Volvo XC60 Plug-in Hybrid al Salone di Detroit

Dopo la V60 ibrida, Volvo presenterà al Salone di Detroit la XC60 Plug-in Hybrid, che porta al debutto il 2.0 a benzina della famiglia VEA.

Volvo XC60 Plug-in Hybrid al Salone di Detroit

di Giuseppe Cutrone

05 January 2012

Dopo la V60 ibrida, Volvo presenterà al Salone di Detroit la XC60 Plug-in Hybrid, che porta al debutto il 2.0 a benzina della famiglia VEA.

Volvo ha confermato il debutto al Salone di Detroit che aprirà il 9 gennaio della XC60 Plug-in Hybrid Concept, un prototipo che anticipa la variante ibrida della XC60 caratterizzata dalla sinergia tra un’unità a benzina e un motore elettrico che consente un’autonomia complessiva di 960 chilometri.
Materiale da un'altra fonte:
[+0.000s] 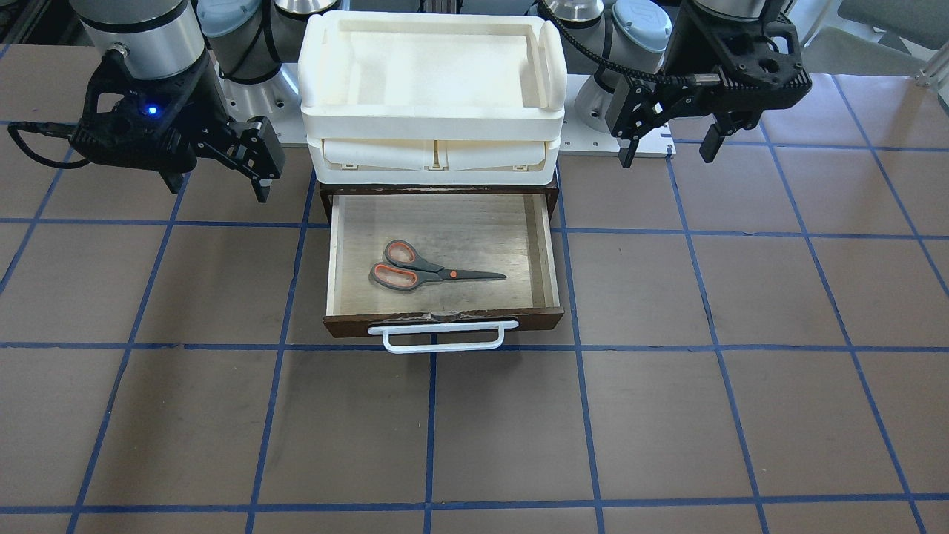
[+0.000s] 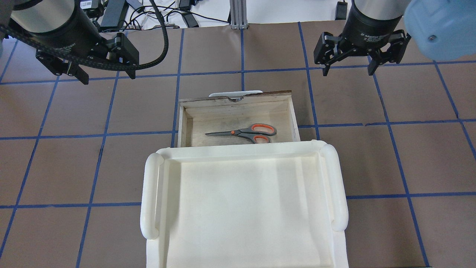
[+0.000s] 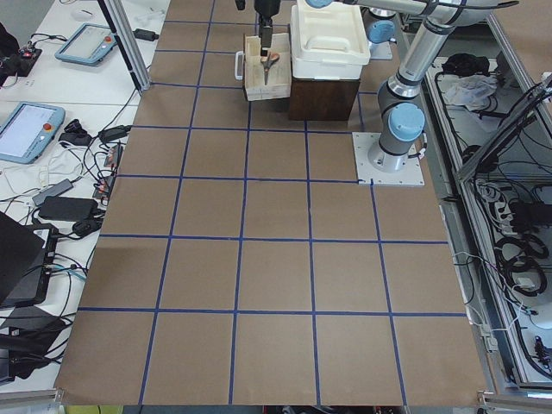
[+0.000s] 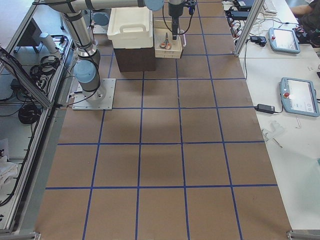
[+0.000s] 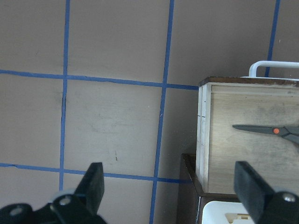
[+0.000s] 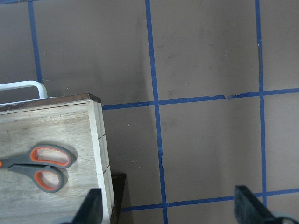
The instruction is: Put scissors in drawer and close it
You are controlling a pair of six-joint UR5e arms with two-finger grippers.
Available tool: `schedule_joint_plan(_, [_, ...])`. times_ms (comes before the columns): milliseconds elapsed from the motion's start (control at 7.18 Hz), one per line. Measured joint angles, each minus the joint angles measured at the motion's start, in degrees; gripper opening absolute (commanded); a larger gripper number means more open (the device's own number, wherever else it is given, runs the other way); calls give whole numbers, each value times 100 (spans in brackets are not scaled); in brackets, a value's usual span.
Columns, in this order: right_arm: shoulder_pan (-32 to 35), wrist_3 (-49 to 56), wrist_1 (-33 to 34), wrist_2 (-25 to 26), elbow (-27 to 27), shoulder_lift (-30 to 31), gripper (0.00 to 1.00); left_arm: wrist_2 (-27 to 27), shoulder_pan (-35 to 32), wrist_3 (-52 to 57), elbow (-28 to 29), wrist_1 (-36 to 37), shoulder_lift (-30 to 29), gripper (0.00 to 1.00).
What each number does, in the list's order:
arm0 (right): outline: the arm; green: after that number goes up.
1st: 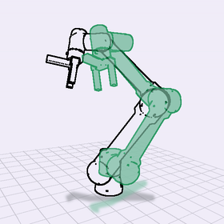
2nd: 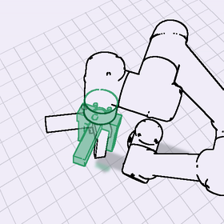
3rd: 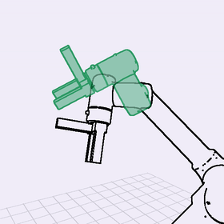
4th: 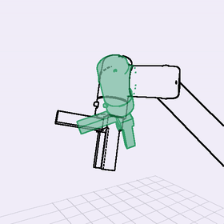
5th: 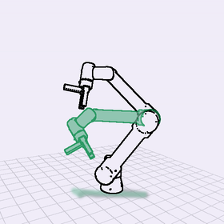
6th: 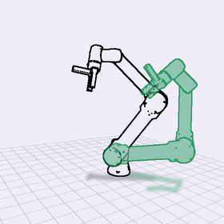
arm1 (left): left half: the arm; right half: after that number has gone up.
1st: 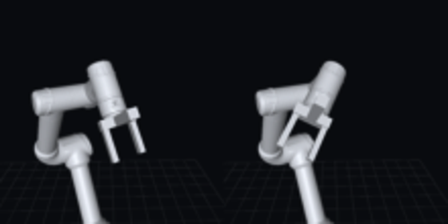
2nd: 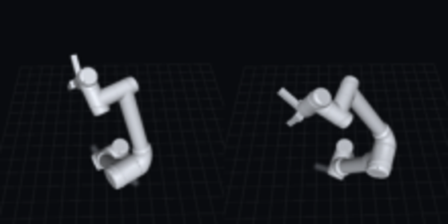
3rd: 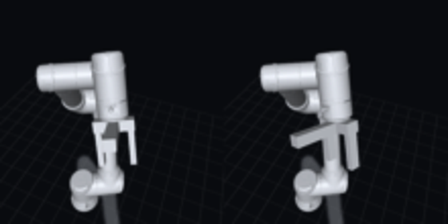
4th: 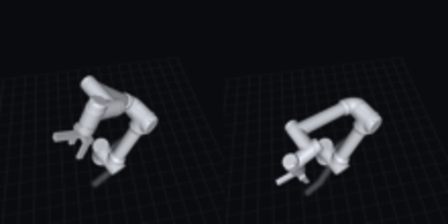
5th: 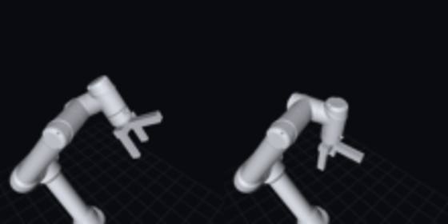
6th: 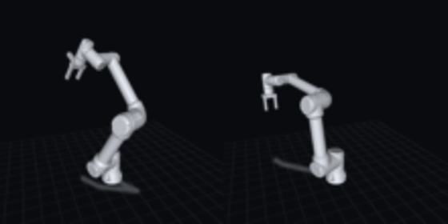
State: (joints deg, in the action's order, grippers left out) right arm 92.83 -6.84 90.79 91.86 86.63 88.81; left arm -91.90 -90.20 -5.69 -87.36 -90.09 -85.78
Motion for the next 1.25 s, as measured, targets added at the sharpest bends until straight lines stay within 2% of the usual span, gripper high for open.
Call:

La Volvo XC60 Plug-in Hybrid Concept ha dalla sua la possibilità di viaggiare in modalità “Pure”, cioè utilizzando esclusivamente la propulsione elettrica per percorrere al massimo circa 45 chilometri e sfruttando quindi i 70 cavalli e i 200 Nm di coppia garantiti dal propulsore elettrico sistemato al retrotreno.

Sotto il cofano c’è comunque un’interessante unità a benzina, cioè il due litri sovralimentato appartenente alla nuova famiglia di propulsori VEA (Volvo Enviromental Architecture) capace di erogare 280 cavalli e una coppia di 380 Nm, portando la potenza complessiva a 350 cavalli.

Il consumo, nel caso si sfrutti l’azione combinata dei due propulsori, si attesa sui 2,3 l/100 km, con un livello di emissioni pari a 53 g/km. La trazione è integrale ed è organizzata secondo lo schema secondo cui la coppia erogata dal motore a combustione interna arriva alle ruote anteriori e quella erogata dall’unità elettrica viene trasmessa a quelle posteriori, mentre il tutto viene gestito da un cambio automatico ad otto rapporti.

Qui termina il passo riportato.